At 5:59 AM, Blogger Christiane said...

Thanks for denouncing the airstrikes in urban areas.
One has to wonder why there are not more such denounciations of that kind of bombings in the US press and among the US citizen.
May be it's due to the embeded journalist policy of the US army and to the ban of such images from the US press and media.
Also the fact that the US has replaced the drafted troops by a professional army of voluntaries resulted in less critical troops.
The longer this war lasts, the more cruel it will get for civilians. It's time for the US to withdraw its troops.

 
At 8:18 AM, Anonymous Anonymous said...

In your great Salon article, you mentioned that the USA imagined Turkey and Pakistan as anchors to US conquered Iraq and Afghanistan (with a whole string of others to follow as I suspect.)

In 1955, the US and UK engineered the Baghdad Pact between Turkey; Iraq; Pakistan; Iran; and Britain to block Soviet ambitions. In 1958 Iraq left and became allied to the very same Soviet Union. Others in the region joined in later, and Iran's Shah was overthrown by the Islamic revolution.

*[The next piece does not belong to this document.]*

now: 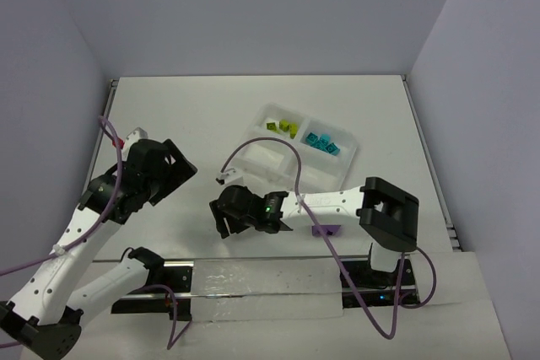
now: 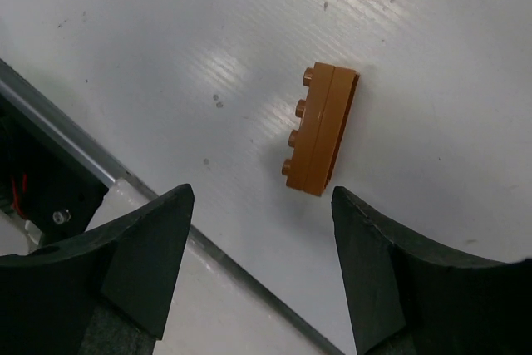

History never repeats itself, in an exact way, but often comes close. One wonders, with Russia back in the area ....

 
At 9:33 AM, Blogger Jeff Crook said...

I know a man who flew B-52 missions over Vietnam. Although he never set foot in country, he come home deeply scarred by his experience, because he knew that the bombs he was dropping were falling on innocent people.

The Air Force can stand there and wash their hands of this, but it isn't going to make any difference to the people in the plane pushing the button. They know as well as anyone that when they drop a bomb on an apartment building, especially one in a slum, lots of innocent people are going to die.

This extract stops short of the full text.